O JORNALISMO PODE MATAR?
Luiz Weis
A Grã-Bretanha ficou em estado de choque ? e o primeiro-ministro Tony Blair, pela bola sete ? com a morte do cientista David Kelly, suspeito de passar ao repórter Andrew Gilligan, da BBC, em off, a informacão devastadora (para Blair) de que o seu governo tornou mais sexy ? "sexed up" foi o termo utilizado no noticiário da emissora ? os relatórios dos serviços secretos sobre as armas de destruição em massa de que Saddam Hussein estaria de posse e seria capaz de acionar "em 45 minutos", para justificar a invasão.
Em depoimento numa comissão da Câmara dos Comuns, Kelly admitiu ter conversado com Gilligan, mas negou ter sido a fonte de Gilligan. Este, por sua vez, fez o que tinha de fazer: ficou quieto. Antes e, mais ainda, depois do interrogatório de Kelly, os operadores de Blair puseram a cúpula da BBC no pau-de-arara ? e, pelo que se sabe, a metáfora não é exagerada ? para que abrissem o jogo.
Nem pensar, foi a resposta. Onde já se viu?
Tinha-se a impressão de que não foi apenas por uma sagrada questão de princípio que os diretores da BBC se recusavam a entregar o que o governo não tinha o direito de pedir.
Era lícita a suposição de que os barões da BBC não abriram o jogo porque não tinham jogo a abrir. E não tinham porque não teriam ousado perguntar ao repórter quem lhe passara a explosiva inconfidência.
Diante da morte de Kelly ? pela qual a imprensa britânica responsabilizou, em última análise, tanto o governo e a BBC ? a posição inicial ficou insustentável para o repórter e a emissora.
Não só ela acabou confirmando que o cientista era mesmo a fonte principal de Gilligan, como ainda admitiu a possibilidade de que este também tenha "sexed up" as informações recebidas. O inquérito judicial sobre o caso tentará pôr as coisas em pratos limpos.
Trata-se, obviamente, de um caso extremo, em mais de um sentido da palavra, envolvendo a definição dos limites da responsabilidade jornalística no uso do off.
Alto risco
Agora, da prática à teoria. O ombudsman da Folha, Bernardo Ajzenberg, conta na edição de domingo (20/7) que a editora-executiva Eleonora de Lucena determinou aos repórteres que devem comunicar a origem das informações em off, sempre que os seus "superiores hierárquicos" o solicitarem. E estes, "conhecendo a identidade das fontes que são mantidas no anonimato, devem cuidar da manutenção do sigilo".
A preocupação da editora parece procedente. Ela acha que "o emprego de informações ?off the record? está banalizado no jornal" e, por isso, "é preciso redobrar os cuidados na apuração e os controles na edição de notícias obtidas desse modo".
Mas, salvo melhor juízo, este jornalista acha que ninguém tem o direito de exigir de um repórter que revele a fonte de sua informação.
É óbvio que isso torna mais difícil "redobrar os controles" etc. Mas o uso do off ? ou do not for attribution, para ser mais exato envolve, como estas Notas já observaram, uma cadeia de relações de confiança. Para "trás", entre repórter e fonte. E para "frente", entre repórter e chefias. E, por último, entre o jornal e o seu leitor.
Faria bem a fonte que se recusasse a dar uma informação cuja autoria não pode ou não quer assumir, sabendo que o repórter poderia ser obrigado a identificá-la a quem quer que fosse.

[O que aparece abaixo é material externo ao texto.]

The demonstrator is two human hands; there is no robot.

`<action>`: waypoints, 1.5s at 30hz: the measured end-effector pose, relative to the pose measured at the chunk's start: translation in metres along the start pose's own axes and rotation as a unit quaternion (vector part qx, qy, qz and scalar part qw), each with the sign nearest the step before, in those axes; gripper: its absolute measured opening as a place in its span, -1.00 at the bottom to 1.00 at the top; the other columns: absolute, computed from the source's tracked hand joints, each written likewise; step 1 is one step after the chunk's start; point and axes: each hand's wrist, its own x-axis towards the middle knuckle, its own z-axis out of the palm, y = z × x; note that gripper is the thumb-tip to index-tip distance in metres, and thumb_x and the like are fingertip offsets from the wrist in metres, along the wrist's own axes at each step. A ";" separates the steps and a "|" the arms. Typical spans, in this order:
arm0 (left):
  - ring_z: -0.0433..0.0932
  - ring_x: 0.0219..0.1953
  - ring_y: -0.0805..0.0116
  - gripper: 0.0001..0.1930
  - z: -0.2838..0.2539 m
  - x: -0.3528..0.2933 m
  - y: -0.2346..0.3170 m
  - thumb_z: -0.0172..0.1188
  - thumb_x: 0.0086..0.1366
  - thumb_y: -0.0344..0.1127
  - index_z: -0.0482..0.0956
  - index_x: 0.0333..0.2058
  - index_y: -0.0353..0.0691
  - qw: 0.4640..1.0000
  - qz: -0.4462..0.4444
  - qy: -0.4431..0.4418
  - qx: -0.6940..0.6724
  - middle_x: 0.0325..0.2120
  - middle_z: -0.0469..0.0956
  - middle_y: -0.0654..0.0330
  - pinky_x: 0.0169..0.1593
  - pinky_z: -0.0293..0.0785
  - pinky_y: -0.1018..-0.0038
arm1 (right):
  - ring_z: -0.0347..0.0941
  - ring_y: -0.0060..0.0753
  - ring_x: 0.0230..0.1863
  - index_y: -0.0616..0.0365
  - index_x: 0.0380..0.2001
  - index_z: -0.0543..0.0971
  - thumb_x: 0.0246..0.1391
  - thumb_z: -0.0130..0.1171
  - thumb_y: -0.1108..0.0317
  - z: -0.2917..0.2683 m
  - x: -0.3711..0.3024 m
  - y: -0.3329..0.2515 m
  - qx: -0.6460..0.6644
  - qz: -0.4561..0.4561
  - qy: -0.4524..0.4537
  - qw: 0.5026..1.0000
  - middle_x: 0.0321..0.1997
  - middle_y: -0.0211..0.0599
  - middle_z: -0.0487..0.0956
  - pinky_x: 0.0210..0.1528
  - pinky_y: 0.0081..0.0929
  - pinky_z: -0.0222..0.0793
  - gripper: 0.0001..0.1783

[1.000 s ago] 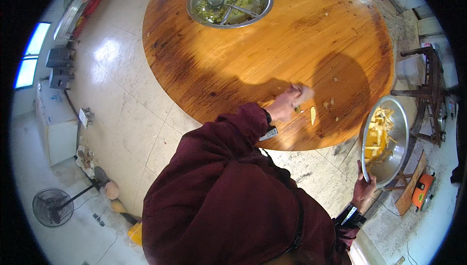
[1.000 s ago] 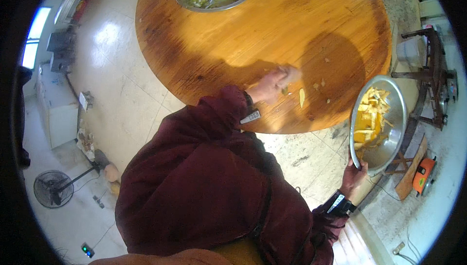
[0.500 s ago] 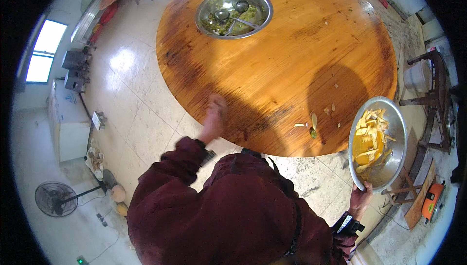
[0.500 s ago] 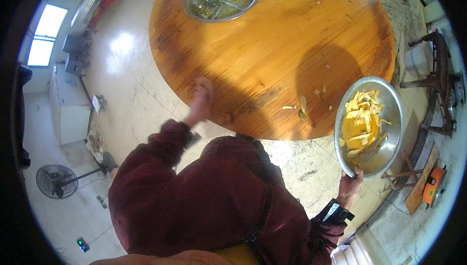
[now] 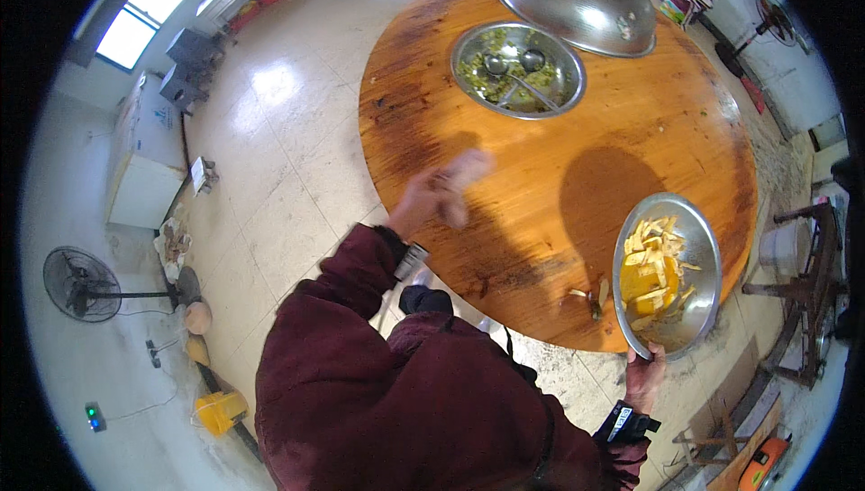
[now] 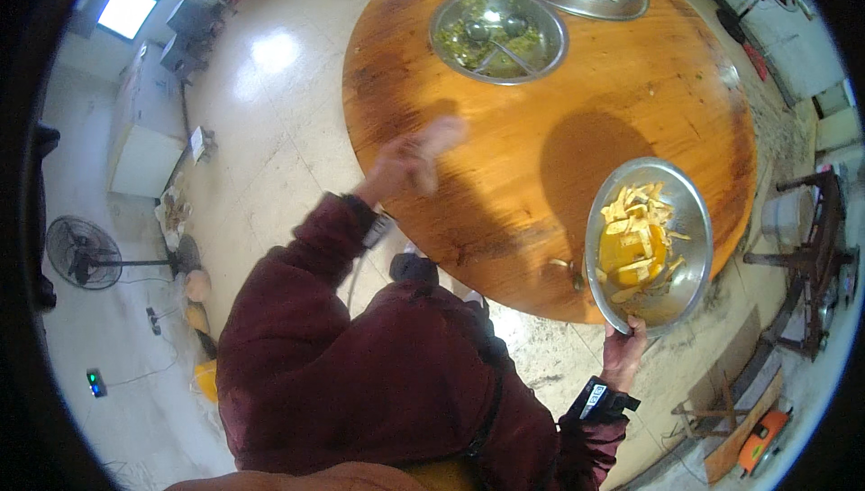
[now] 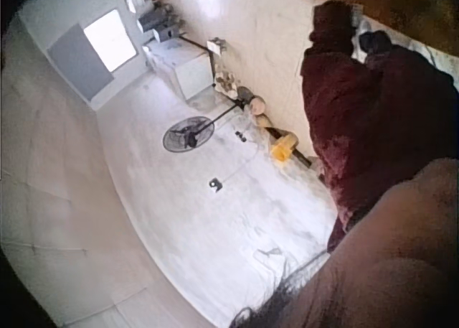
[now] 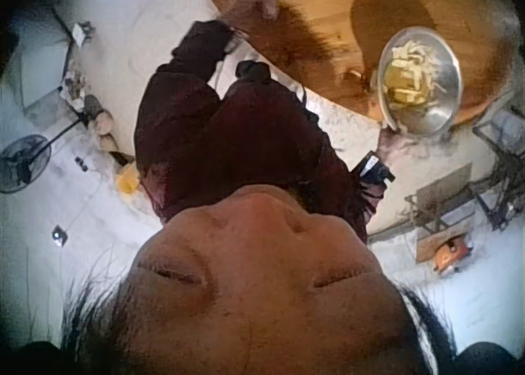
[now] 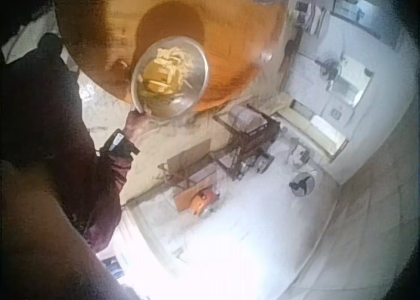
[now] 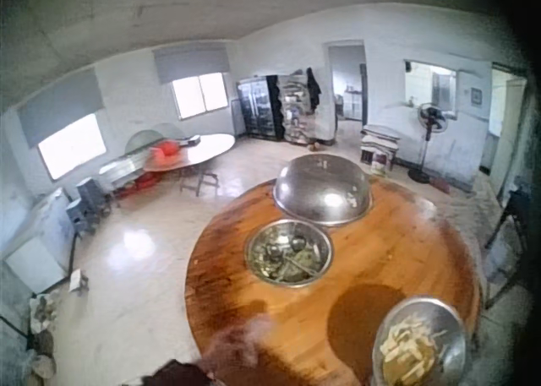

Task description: The person wipes a round wooden table with a cloth, then picks up metal bowls containing prepared food and carries them to the kitchen counter. They use a ladle to transfer food from one bowl into another bowl on the counter.

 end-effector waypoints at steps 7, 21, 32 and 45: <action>0.49 -0.67 0.26 -0.64 -0.181 0.049 0.056 0.03 0.09 -0.62 0.34 -0.08 -0.43 0.979 -0.038 0.189 0.067 -0.47 0.53 0.05 -0.66 0.42 0.48 | 0.48 -0.28 -0.07 0.25 -0.06 0.42 -0.12 0.08 0.50 0.045 -0.028 0.011 -0.034 0.010 -0.026 0.999 -0.04 -0.25 0.51 -0.12 -0.38 0.52 -0.56; 0.41 -0.04 -0.12 -0.58 -0.243 0.314 -0.005 0.11 0.04 -0.42 0.38 -0.06 -0.31 0.906 0.036 0.184 0.380 -0.14 0.42 -0.20 -0.07 0.39 0.14 | 0.44 -0.25 -0.04 0.35 -0.06 0.41 -0.08 0.01 0.50 0.122 -0.039 0.067 -0.025 -0.083 0.134 0.987 -0.01 -0.15 0.49 -0.04 -0.34 0.43 -0.57; 0.50 -0.07 0.28 -0.70 -0.028 0.186 -0.010 0.01 0.21 -0.36 0.48 -0.07 -0.18 0.869 0.082 -0.422 0.244 -0.17 0.53 0.09 0.00 0.39 0.41 | 0.46 -0.26 -0.07 0.36 -0.26 0.48 -0.07 -0.01 0.50 0.175 -0.055 0.083 -0.011 -0.095 0.104 0.990 -0.10 -0.16 0.52 -0.01 -0.32 0.43 -0.75; 0.50 -0.13 0.22 -0.47 -0.264 0.423 0.026 0.09 -0.08 -0.63 0.43 -0.01 -0.32 0.959 -0.141 0.152 0.193 -0.14 0.50 0.04 -0.11 0.42 0.44 | 0.50 -0.29 -0.16 0.34 -0.21 0.46 -0.07 0.01 0.48 0.183 -0.020 0.112 0.057 -0.073 0.124 0.988 -0.15 -0.17 0.55 -0.10 -0.34 0.49 -0.71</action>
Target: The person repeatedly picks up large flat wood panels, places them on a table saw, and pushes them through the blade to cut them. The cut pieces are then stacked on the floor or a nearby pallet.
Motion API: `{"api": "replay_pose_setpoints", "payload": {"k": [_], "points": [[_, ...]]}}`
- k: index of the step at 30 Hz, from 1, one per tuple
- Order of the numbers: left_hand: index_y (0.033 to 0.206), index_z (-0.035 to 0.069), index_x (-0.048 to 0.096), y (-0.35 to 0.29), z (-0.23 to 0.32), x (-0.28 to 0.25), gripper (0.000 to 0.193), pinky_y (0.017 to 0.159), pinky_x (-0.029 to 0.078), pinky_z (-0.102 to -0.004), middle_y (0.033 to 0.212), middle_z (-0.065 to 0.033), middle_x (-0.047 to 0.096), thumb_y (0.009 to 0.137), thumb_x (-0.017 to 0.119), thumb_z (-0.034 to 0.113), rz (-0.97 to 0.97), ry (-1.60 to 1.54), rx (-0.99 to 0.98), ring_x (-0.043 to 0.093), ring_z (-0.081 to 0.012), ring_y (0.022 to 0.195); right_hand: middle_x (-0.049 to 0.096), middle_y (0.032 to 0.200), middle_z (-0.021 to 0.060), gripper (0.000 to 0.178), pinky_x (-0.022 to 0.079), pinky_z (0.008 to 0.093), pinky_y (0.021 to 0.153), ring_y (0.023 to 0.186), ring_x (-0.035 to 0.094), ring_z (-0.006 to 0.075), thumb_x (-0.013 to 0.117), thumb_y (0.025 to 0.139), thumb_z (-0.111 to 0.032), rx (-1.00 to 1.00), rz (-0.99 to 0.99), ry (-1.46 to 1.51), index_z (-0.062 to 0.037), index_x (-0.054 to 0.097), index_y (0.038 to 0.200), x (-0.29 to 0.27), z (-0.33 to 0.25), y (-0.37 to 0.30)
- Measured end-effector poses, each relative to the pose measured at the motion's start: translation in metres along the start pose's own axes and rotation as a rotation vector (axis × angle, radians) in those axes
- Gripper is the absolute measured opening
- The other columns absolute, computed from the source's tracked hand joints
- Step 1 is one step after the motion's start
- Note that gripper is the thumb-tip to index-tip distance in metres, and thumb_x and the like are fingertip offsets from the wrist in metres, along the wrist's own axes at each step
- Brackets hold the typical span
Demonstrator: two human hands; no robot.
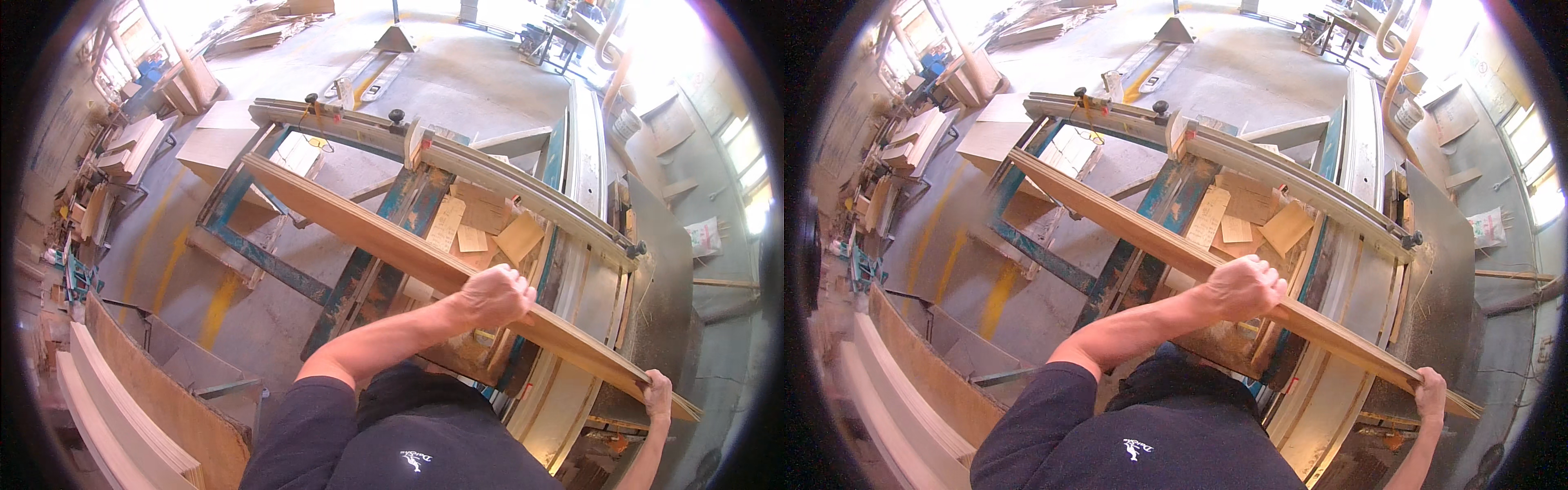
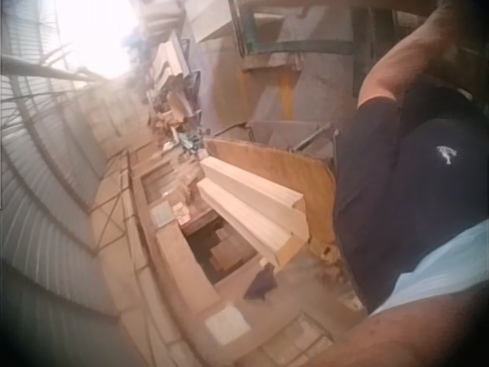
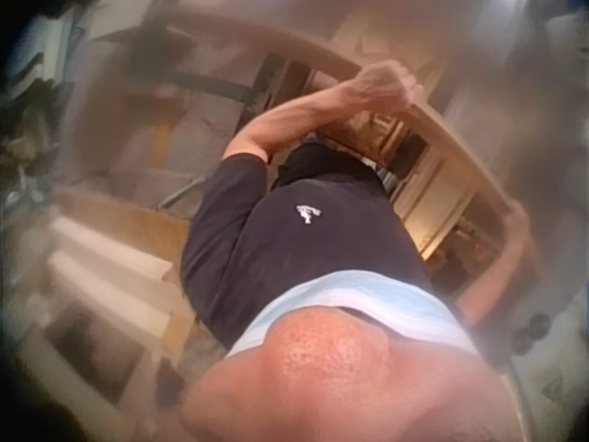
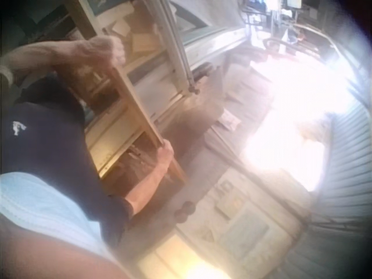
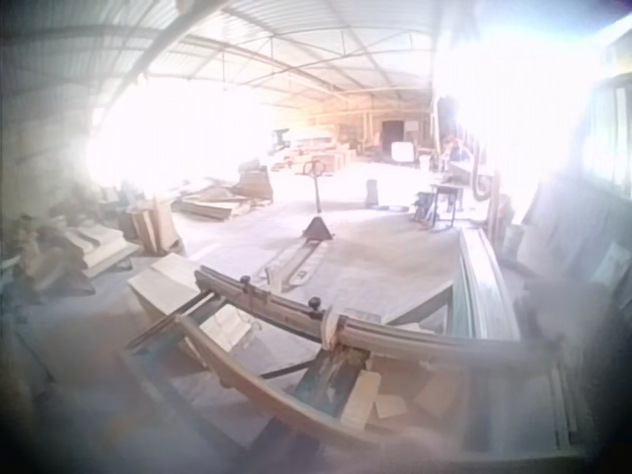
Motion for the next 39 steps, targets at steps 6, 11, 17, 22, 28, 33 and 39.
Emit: {"api": "replay_pose_setpoints", "payload": {"k": [6, 11, 17, 22, 28, 33, 39], "points": [[0.082, 0.01, 0.064, 0.039, 0.036, 0.024, 0.014, 0.071, 0.055, -0.0369, 0.078, -0.0071, 0.07, 0.089, 0.066, 0.022, 0.002, -0.028, -0.007, 0.072, -0.0245, 0.077, 0.07, 0.091, 0.022, 0.032, 0.053, 0.0479, 0.078, 0.087, 0.068, 0.0429, 0.087, 0.073, -0.017, 0.211, -0.176, -0.165, 0.0011, 0.066, 0.089, -0.021, 0.02, 0.006], [0.083, 0.011, 0.064, 0.047, 0.044, 0.03, 0.015, 0.07, 0.055, -0.0367, 0.079, -0.0073, 0.07, 0.091, 0.065, 0.023, 0.012, -0.041, -0.022, 0.072, -0.0246, 0.077, 0.071, 0.099, 0.0171, 0.046, 0.056, 0.0429, 0.08, 0.088, 0.069, 0.0373, 0.093, 0.066, -0.022, -0.262, 0.164, 0.037, -0.0004, 0.068, 0.098, -0.019, -0.1, 0.04], [0.082, 0.011, 0.063, 0.049, 0.046, 0.014, 0.018, 0.069, 0.054, -0.0366, 0.075, -0.0051, 0.068, 0.094, 0.064, 0.024, -0.046, 0.012, -0.011, 0.071, -0.0231, 0.074, 0.065, 0.092, 0.0171, 0.042, 0.052, 0.0492, 0.076, 0.086, 0.066, 0.0401, 0.086, 0.083, -0.036, -0.366, 0.091, 0.081, -0.0025, 0.063, 0.092, 0.036, -0.214, 0.076], [0.128, 0.007, 0.065, 0.009, 0.011, -0.02, 0.037, 0.114, 0.047, -0.0492, 0.147, -0.0158, 0.059, 0.094, 0.07, 0.022, 0.377, -0.075, 0.121, 0.058, -0.0317, 0.133, 0.06, 0.085, 0.0158, 0.04, 0.049, 0.0498, 0.069, 0.079, 0.063, 0.0398, 0.081, 0.09, -0.035, -0.443, 0.141, 0.035, -0.0035, 0.057, 0.086, 0.042, -0.22, 0.078], [0.157, -0.003, 0.039, -0.183, -0.17, -0.077, 0.053, 0.126, 0.038, -0.0471, 0.16, -0.0269, 0.046, 0.109, 0.058, 0.009, 1.29, 0.194, -0.885, 0.046, -0.0375, 0.15, 0.059, 0.083, 0.0147, 0.042, 0.049, 0.0488, 0.066, 0.076, 0.062, 0.0387, 0.082, 0.089, -0.038, -0.432, 0.155, 0.043, -0.0043, 0.057, 0.086, 0.043, -0.219, 0.078], [0.15, -0.002, 0.054, -0.298, -0.283, -0.079, 0.047, 0.113, 0.047, -0.0366, 0.144, -0.018, 0.064, 0.112, 0.059, 0.025, 1.237, -0.157, -1.253, 0.061, -0.0264, 0.132, 0.06, 0.082, 0.0142, 0.043, 0.049, 0.0487, 0.065, 0.075, 0.063, 0.0384, 0.084, 0.087, -0.039, -0.436, 0.136, 0.012, -0.0054, 0.057, 0.086, 0.038, -0.223, 0.076], [0.137, -0.002, 0.067, -0.337, -0.328, -0.066, 0.04, 0.104, 0.051, -0.0326, 0.128, -0.0124, 0.073, 0.111, 0.061, 0.028, 1.078, -0.341, -1.176, 0.067, -0.0205, 0.118, 0.065, 0.084, 0.0138, 0.044, 0.051, 0.0484, 0.067, 0.076, 0.065, 0.0386, 0.089, 0.08, -0.038, -0.355, 0.157, 0.061, -0.0057, 0.062, 0.091, 0.034, -0.227, 0.075]]}}
Point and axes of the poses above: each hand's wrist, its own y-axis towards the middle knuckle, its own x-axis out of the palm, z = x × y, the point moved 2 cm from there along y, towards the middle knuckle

Além disso, embora os superiores hierárquicos devam cuidar da "manutenção do sigilo" de que se tornaram depositários, é evidente que, de degrau em degrau e pelo mesmo princípio, o dono da publicação terá, de fato ou de direito, a prerrogativa de ficar sabendo quem não quis que se soubesse o seu nome.
E como em qualquer outra situação de vida, segredo compartilhado é segredo desfeito.
Não há solução perfeita para os dilemas profissionais impostos pelo inevitável uso da informação de autor anônimo. O que se deve, sem atropelar as regras da ética e do convívio respeitoso nas redações, é tentar reduzir a "taxa de periculosidade" do problema, não perdendo de vista que jornalismo é, por definição e por todos os ângulos, uma atividade de alto risco.
De qualquer forma, mesmo em situações rotineiras, a anos-luz de serem questões de vida ou morte, como no caso Kelly/Gilligan/BBC, a decisão da editora-executiva da Folha abre espaço para um robusto debate. E nenhum lugar melhor para isso do que este OI.